• [What you will do] Find the lines of the listing that contain the string "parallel", and return them.
--- START ---
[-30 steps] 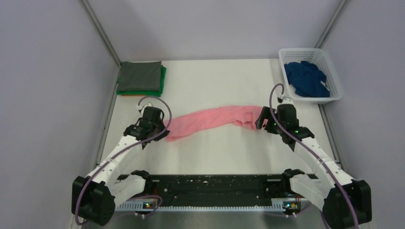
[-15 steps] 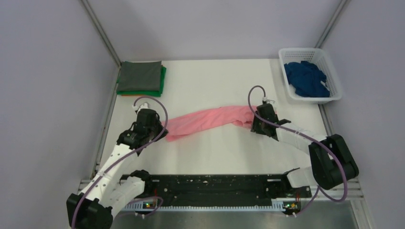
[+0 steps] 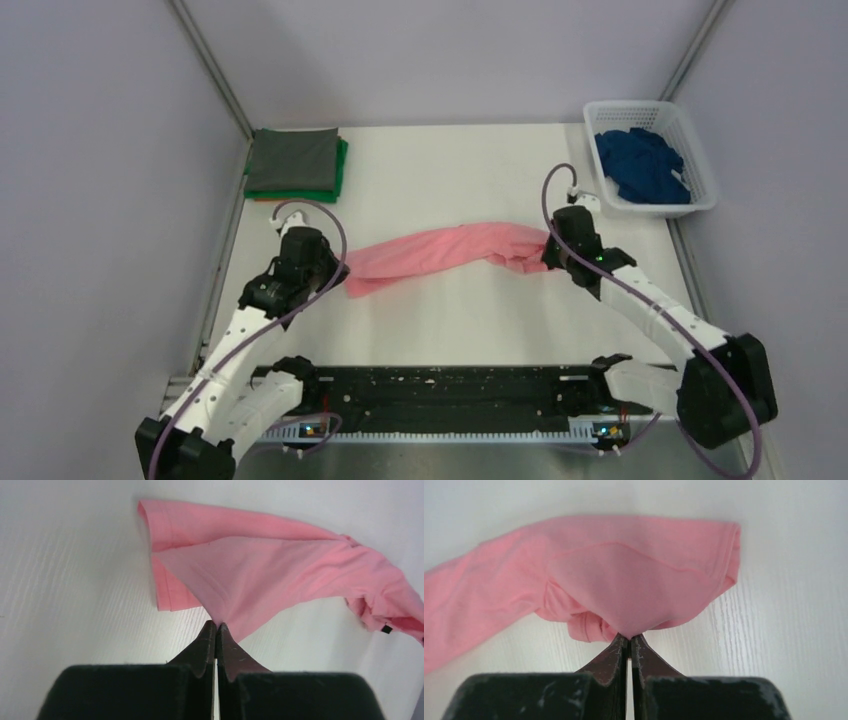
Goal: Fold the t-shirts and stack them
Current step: Flatten out the tshirt
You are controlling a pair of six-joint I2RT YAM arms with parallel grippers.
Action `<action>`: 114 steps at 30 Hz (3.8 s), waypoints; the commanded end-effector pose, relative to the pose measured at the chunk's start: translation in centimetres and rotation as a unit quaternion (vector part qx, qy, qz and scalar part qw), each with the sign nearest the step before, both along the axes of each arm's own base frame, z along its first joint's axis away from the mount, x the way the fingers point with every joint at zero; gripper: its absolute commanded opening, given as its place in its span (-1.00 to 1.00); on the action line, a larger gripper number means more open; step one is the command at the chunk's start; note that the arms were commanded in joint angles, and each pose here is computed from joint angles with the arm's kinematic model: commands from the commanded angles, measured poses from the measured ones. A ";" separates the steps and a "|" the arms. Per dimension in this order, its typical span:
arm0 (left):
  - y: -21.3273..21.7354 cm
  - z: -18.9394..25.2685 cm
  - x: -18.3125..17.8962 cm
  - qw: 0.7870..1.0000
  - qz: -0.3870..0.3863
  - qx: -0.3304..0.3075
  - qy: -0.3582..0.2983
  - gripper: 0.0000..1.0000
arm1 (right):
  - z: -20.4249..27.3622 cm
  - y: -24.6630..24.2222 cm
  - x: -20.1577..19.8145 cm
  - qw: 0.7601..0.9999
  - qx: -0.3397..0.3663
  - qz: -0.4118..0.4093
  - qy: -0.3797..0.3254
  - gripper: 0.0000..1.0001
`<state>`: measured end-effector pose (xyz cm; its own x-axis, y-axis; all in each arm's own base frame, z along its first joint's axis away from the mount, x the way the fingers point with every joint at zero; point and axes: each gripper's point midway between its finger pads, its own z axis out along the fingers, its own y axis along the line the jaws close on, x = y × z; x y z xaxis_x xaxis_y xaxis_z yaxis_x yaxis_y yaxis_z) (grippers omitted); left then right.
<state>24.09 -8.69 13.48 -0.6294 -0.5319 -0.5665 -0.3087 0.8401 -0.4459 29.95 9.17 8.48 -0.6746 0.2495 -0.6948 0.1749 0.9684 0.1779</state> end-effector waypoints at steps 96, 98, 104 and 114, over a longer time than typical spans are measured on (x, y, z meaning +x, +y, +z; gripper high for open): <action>-0.2 2.9 6.1 0.993 -0.046 -0.104 -0.022 0.97 | 5.6 0.5 1.2 0.992 0.099 0.083 0.004 0.91; -1.3 2.2 8.1 0.995 -0.056 -0.087 -0.008 0.97 | 5.6 2.2 3.7 0.990 0.087 0.107 -0.007 0.91; -4.5 -2.2 11.6 0.988 -0.093 -0.111 0.046 0.97 | 2.1 6.3 11.7 0.989 0.083 0.125 0.003 0.92; -2.6 -8.9 11.1 0.989 -0.065 -0.053 0.120 0.98 | -1.6 6.6 22.5 0.996 0.037 0.071 -0.033 0.92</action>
<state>34.13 -12.07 5.07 -0.8216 -0.4974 -0.2786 -0.3215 0.8078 -0.4941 46.90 16.09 4.31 -0.7803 0.1765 -0.6000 -0.0063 0.9571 0.2896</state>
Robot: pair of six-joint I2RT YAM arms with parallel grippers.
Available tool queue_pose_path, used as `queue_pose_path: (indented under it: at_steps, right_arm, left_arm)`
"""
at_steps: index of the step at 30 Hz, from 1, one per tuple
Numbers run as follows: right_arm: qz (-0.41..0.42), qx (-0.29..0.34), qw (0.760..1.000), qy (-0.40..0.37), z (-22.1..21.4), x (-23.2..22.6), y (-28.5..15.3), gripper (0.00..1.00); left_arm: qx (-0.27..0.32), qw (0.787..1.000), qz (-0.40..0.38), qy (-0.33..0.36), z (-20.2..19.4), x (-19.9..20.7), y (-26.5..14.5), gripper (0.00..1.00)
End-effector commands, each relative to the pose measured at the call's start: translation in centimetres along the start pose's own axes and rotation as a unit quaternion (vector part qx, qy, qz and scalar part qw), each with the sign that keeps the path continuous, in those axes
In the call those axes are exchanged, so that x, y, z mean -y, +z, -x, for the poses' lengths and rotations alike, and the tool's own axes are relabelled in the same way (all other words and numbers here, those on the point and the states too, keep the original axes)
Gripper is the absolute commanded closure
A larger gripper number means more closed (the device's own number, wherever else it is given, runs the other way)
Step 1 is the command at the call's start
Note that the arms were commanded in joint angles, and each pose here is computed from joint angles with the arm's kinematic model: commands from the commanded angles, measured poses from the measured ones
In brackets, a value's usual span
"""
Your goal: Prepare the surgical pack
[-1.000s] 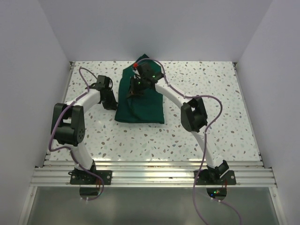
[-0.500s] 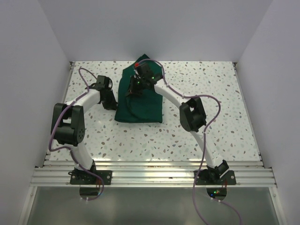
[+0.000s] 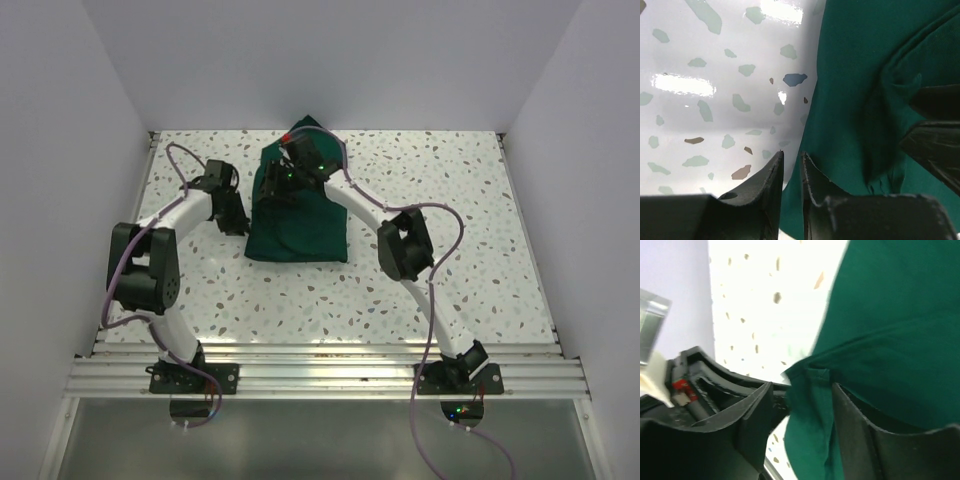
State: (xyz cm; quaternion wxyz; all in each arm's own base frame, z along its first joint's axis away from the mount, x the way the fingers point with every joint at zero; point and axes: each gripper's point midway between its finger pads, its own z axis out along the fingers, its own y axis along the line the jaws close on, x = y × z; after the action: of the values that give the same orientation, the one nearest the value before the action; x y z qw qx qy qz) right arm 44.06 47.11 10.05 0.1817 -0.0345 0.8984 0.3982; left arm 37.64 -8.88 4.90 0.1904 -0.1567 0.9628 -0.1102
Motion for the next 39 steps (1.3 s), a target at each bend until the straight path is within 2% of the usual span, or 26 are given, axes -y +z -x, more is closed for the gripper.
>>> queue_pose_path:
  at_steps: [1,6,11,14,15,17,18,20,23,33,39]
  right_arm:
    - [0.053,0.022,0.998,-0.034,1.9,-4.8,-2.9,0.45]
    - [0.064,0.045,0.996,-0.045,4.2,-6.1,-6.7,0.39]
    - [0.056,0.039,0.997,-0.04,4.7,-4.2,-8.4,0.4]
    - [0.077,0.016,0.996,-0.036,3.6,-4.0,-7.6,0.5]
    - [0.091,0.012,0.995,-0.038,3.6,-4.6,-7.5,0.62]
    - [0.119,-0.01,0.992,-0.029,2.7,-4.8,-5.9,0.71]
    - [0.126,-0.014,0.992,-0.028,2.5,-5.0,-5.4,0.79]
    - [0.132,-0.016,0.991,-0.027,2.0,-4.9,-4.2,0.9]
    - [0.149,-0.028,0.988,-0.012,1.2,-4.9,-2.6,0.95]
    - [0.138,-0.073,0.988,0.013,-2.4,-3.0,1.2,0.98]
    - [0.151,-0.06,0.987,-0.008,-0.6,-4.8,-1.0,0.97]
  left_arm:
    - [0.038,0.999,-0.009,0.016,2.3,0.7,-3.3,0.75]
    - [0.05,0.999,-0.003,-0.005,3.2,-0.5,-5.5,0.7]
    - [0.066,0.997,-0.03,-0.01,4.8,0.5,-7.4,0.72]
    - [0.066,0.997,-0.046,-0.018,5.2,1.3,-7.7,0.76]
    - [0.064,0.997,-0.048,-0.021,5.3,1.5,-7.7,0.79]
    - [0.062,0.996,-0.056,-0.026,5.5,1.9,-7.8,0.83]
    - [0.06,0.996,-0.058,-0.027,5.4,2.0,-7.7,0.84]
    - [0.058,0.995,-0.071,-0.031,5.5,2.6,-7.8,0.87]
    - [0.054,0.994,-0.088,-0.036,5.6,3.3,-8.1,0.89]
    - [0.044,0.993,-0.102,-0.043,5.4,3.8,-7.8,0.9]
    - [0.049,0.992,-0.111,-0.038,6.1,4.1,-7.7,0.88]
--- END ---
• [Your response]
You are controlling a pair of six-joint I2RT YAM arms with parallel grippers.
Robot: pair of six-joint I2RT YAM arms with parallel grippers.

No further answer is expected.